ITTA BENA, Miss. —Hundreds gathered as a memorial honoring the fallen sixteen service members who died in a plane crash a year ago in Mississippi was unveiled Saturday morning.
A U.S. Marine Corps plane crashed into a Mississippi field killing sixteen people on board, fifteen U. S. Marines and one U.S. Navy sailor.
Mississippi Governor Phil Bryant spoke about that tragic day and how this ceremony brings some sort of closure to loved ones of the fallen.
“The gold start families who lost loved ones here on that hot July day needed closure. They needed this remembrance of what the love and the loss meant not only to them but to the nation,” Bryant said.
Marines unveiled the memorial, which shows the plane surrounded by the engraved names of the fallen.

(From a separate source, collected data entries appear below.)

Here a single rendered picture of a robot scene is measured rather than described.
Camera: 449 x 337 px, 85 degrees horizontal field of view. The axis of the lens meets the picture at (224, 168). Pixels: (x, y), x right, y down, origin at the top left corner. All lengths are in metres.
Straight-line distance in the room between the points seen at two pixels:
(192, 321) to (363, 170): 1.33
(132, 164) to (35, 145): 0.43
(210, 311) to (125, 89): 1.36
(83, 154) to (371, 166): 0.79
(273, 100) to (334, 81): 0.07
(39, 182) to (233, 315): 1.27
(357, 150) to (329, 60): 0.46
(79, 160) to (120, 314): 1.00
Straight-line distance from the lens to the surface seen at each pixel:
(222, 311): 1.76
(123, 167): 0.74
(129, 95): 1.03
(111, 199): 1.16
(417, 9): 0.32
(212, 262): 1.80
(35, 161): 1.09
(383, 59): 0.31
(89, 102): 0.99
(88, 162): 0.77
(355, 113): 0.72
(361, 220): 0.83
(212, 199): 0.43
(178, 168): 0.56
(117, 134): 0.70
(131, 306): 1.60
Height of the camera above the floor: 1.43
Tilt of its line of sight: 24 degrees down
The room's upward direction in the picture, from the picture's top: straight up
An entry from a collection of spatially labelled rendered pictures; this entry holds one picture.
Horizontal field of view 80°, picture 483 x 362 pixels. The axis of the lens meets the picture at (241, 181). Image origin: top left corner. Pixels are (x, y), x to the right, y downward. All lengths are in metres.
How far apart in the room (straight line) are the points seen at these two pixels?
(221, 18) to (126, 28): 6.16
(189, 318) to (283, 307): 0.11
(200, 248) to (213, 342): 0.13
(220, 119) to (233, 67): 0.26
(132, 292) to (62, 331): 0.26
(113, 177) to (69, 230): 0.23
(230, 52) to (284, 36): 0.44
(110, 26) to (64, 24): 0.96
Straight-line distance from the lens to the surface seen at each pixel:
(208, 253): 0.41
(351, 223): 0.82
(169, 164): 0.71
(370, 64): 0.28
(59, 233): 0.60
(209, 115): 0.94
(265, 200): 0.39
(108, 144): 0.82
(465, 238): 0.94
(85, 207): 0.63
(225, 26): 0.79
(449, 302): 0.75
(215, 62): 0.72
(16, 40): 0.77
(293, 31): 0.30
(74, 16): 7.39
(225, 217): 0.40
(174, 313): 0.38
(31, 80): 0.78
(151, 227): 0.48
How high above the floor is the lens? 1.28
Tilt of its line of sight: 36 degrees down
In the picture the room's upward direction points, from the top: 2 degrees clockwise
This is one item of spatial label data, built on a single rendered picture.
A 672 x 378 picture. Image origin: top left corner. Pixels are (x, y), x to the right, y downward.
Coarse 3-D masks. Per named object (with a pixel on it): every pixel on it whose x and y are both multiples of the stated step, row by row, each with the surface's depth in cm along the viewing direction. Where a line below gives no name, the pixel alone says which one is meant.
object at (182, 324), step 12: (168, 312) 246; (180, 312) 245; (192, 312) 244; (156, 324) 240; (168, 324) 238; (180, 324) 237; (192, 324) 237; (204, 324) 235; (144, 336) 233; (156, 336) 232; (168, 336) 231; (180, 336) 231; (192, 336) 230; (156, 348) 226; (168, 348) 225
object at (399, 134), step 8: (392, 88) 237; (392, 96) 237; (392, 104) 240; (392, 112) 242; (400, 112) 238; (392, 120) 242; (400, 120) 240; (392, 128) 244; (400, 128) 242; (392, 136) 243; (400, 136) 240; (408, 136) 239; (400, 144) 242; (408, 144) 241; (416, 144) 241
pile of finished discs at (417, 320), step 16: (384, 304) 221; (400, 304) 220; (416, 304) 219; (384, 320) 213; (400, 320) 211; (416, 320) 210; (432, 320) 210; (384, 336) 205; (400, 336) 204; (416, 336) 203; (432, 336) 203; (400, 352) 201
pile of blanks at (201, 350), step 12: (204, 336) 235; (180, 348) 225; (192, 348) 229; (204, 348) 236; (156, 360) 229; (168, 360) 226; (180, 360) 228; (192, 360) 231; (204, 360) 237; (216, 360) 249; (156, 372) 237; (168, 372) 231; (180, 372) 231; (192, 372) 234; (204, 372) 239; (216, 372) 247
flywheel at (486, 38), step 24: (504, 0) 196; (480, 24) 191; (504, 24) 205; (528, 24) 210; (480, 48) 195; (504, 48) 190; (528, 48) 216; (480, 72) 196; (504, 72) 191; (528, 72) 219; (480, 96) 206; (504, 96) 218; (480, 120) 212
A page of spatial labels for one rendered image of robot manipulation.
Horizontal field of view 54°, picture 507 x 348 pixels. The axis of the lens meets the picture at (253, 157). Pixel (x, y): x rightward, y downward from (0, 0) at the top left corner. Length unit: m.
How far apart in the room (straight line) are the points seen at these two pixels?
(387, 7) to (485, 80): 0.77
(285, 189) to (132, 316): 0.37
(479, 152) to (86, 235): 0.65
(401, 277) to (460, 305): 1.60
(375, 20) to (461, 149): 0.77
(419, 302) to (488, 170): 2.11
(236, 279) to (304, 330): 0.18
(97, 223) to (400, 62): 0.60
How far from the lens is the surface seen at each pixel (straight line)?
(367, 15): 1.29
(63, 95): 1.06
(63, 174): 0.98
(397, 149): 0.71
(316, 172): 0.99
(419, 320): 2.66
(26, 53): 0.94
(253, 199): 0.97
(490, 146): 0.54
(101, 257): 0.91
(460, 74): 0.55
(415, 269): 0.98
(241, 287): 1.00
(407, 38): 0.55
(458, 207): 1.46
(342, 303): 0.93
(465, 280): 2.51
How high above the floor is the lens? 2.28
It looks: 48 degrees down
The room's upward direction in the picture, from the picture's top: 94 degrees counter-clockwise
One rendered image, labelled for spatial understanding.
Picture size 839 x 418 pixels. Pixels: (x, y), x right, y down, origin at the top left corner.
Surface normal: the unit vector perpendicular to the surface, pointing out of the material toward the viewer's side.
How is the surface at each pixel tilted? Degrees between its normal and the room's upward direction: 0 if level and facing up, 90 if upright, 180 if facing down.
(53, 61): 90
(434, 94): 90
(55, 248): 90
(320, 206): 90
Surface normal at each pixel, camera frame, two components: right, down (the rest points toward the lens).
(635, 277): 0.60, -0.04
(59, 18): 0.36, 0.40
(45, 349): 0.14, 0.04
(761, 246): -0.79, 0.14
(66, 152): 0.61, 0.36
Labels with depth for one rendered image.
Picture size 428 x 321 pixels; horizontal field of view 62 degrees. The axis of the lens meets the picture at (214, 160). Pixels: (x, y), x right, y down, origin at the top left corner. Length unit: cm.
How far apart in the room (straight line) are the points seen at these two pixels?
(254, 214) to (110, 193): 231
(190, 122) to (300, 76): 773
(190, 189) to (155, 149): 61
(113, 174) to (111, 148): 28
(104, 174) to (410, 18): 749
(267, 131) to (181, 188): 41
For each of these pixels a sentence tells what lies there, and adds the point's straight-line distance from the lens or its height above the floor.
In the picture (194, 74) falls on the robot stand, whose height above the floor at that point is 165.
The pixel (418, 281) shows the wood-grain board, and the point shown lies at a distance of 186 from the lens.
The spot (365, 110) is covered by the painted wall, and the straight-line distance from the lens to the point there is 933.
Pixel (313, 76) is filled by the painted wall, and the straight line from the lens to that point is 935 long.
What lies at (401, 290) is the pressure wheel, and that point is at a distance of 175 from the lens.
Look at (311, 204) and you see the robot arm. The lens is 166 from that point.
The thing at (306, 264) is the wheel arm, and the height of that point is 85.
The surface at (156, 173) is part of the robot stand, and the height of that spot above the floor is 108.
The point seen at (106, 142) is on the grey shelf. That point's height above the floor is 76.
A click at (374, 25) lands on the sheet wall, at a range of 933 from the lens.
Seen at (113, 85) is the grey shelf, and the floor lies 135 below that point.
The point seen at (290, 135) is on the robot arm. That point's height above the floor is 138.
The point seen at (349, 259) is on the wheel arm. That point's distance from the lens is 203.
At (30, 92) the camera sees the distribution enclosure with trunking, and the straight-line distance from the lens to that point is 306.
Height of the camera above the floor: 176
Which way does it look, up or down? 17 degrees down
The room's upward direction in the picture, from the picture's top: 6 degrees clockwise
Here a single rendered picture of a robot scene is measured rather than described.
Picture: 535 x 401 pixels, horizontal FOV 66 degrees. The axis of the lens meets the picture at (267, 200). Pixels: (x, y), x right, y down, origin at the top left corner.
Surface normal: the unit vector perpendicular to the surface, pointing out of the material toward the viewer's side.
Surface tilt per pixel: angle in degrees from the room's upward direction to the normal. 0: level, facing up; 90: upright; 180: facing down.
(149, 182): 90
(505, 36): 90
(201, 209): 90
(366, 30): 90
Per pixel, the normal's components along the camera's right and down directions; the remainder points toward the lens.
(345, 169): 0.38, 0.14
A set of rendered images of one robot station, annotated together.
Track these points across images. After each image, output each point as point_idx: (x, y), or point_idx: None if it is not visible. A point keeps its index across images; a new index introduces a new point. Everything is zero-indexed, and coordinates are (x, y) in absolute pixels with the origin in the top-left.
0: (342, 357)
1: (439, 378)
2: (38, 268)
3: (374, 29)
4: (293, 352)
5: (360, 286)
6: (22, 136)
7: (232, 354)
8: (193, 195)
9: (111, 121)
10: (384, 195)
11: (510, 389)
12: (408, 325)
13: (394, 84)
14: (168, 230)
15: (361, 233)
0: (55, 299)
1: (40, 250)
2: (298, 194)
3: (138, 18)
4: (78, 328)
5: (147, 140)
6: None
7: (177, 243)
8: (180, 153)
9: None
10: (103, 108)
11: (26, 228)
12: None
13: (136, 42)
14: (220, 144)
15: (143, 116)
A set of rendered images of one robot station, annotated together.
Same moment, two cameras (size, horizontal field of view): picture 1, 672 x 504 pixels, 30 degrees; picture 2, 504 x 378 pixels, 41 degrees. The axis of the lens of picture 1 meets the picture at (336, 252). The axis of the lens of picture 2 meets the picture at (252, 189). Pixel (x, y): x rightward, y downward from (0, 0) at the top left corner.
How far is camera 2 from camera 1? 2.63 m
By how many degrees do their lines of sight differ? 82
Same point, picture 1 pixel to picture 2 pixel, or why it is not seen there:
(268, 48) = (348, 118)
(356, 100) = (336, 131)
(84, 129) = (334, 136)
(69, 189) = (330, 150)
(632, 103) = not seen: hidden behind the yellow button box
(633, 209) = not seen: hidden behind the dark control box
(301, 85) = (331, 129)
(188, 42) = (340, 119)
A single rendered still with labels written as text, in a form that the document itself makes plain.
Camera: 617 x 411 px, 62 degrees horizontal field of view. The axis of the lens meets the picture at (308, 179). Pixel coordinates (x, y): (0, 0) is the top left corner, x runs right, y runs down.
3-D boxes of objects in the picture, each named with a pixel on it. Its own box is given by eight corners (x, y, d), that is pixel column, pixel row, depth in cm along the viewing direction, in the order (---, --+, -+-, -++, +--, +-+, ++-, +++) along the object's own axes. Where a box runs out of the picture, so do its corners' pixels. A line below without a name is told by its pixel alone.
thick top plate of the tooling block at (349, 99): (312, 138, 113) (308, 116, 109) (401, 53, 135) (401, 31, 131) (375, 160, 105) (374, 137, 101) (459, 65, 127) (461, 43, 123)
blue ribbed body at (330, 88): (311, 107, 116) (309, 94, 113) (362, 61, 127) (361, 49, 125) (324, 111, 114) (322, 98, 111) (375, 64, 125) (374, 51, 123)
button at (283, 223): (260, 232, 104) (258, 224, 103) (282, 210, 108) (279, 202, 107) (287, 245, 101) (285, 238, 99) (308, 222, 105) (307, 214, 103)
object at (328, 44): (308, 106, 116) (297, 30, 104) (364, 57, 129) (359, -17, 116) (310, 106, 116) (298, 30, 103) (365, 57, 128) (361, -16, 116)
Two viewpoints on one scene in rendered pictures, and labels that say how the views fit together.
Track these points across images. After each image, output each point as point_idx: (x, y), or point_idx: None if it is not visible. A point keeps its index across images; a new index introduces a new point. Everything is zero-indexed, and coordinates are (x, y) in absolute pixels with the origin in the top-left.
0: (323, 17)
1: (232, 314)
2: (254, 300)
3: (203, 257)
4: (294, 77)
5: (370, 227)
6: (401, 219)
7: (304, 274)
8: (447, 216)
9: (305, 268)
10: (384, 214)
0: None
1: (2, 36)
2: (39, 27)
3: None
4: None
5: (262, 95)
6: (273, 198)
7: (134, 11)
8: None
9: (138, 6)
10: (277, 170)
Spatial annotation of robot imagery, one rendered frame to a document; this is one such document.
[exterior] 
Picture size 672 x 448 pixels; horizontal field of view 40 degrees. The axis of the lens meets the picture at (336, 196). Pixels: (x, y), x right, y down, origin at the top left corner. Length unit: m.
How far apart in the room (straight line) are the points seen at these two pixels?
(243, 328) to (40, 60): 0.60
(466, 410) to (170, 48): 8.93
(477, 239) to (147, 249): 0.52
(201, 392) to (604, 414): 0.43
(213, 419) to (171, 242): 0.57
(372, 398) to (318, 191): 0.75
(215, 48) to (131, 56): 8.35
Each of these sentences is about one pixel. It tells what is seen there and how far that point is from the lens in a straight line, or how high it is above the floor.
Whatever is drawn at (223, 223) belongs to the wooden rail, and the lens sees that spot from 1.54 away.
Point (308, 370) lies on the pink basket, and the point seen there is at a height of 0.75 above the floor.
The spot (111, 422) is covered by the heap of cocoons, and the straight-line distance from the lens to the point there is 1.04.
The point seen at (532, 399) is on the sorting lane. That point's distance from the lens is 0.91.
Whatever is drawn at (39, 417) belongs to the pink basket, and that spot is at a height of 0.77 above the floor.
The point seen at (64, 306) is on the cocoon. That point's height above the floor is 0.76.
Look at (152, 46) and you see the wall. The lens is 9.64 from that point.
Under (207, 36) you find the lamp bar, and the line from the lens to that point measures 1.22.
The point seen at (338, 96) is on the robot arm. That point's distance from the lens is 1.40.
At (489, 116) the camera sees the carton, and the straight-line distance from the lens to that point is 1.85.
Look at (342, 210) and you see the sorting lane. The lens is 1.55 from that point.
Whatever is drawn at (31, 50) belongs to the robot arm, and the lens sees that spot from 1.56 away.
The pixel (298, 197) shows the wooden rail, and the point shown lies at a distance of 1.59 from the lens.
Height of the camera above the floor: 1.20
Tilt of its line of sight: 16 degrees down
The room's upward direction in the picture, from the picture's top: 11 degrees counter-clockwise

A day of celebration but the accident shook the country after the plane broke into pieces and came down on a soybean farm in Itta Bena, Mississippi.
The New York-based crew was onboard a military transport when the accident happened. Investigators still don’t know what caused the plane to crash.
Governor Bryant says he remembers that day like it was yesterday.
“It was important to determine what caused the crash and so the after effects that took place then were the true testament to the community, food, water, encouragement came pouring in from all over the Mississippi Delta,” Bryant said.
“This memorial is something that generations to come and remember those who were lost here in the Mississippi Delta that belong to the greatest fighting force in the world,” Bryant said.
After the ceremony, about 30 marines set off on a 900-mile relay to the marine corps special operations command in North Carolina.